Il prof. Giuseppe Noia, direttore dell’Hospice perinatale del Policlinico Gemelli di Roma e Presidente della Fondazione “Il Cuore in una Goccia” Onlus, che ha organizzato il Convegno insieme al Dicastero, ha toccato il centro del messaggio del Convegno, la speranza che la scienza prenatale può offrire a molte famiglie, sviluppando “la cultura della terapia fetale e dell’Hospice perinatale considerato non solo come un luogo di attuazione delle cure ma, soprattutto, una modalità clinica e relazionale, in cui le metodologie scientificamente rigorose si sposano con la medicina condivisa e la compassione”. La cura può anche non coincidere con la guarigione, ma permette di “prendersi cura” di tutto il nucleo familiare che si trova nella sofferenza.

La rete familiare-testimoniale de “Il Cuore in una Goccia”, ha spiegato Anna Luisa La Teano, co-fondatrice della Fondazione, poggia non solo sulla condivisione delle esperienze, ma soprattutto sul concetto, in senso ampio, di accoglienza; sull’affiancamento e sulla costruzione di legami interpersonali duraturi tra i membri delle famiglie che hanno vissuto o vivono un’esperienza di diagnosi infausta. Un ruolo fondamentale viene ricoperto dalle famiglie “testimoni” come quelle di Simona e Paolo e di Anna Maria che hanno raccontato come, dopo la disperazione nata a seguito di una diagnosi infausta e dopo aver ricevuto il consiglio di abortire, grazie a cure innovative, i loro bambini sono nati ed ora crescono sani.

Anche quando la cura e le terapie non riescono a deviare il corso della malattia, possono comunque essere vissute umanamente.
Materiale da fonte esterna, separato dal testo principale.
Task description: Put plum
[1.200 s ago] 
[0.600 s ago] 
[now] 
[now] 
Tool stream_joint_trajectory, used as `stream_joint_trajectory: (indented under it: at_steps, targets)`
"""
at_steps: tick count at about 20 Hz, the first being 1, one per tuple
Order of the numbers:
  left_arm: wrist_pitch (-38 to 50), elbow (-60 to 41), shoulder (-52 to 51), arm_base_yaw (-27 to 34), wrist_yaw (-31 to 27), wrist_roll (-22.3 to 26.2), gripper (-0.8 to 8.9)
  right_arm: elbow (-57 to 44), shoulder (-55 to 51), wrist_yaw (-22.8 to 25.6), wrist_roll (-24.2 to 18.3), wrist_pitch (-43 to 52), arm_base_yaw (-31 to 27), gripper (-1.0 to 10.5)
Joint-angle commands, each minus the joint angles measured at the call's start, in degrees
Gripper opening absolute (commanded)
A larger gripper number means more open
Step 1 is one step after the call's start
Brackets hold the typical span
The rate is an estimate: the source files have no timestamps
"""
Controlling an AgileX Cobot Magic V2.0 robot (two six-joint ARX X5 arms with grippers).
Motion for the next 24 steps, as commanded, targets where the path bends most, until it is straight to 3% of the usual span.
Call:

La rete delle famiglie fatta di presenza e di accompagnamento, diviene un sostegno e aiuta a dare significato a qualcosa che diversamente, senza la fede, sarebbe incomprensibile, come hanno testimoniato nel pomeriggio Luigi e Marina, che hanno accolto la vita del figlio Giorgio vissuto solo 21 mesi.

Dal Rwanda, una testimonianza che racconta dell’esito insperato di una gravidanza. Ascoltando il parere dei medici, l’unica soluzione vivibile per tutti sarebbe stato l’aborto, ma dopo alcuni mesi di gravidanza, la bambina non aveva più niente ed è nata in perfetta salute fisica e mentale.

Nel pomeriggio hanno preso la parola il prof. Antonio Lanzone su “Come dare speranza in caso di gravi patologie materno-fetali” e la dott.ssa Ana Martin Ancel su “Le cure palliative perinatali come amore alla vita”. Oltre che dare la possibilità di gravidanze prima nemmeno pensabili, le cure palliative perinatali possono aiutare la coppia ad affrontare un percorso che può essere anche ricordato con pace e carico di senso.

Una tavola rotonda sulla “rete di salvataggio” da impostare, alla quale sono intervenuti  il vescovo Claudio Giuliodori, assistente ecclesiastico dell’Università Cattolica del Sacro Cuore, il prof. Alessandro Frigiola e il dott. Vincenzo Papa, ha chiuso i lavori della giornata.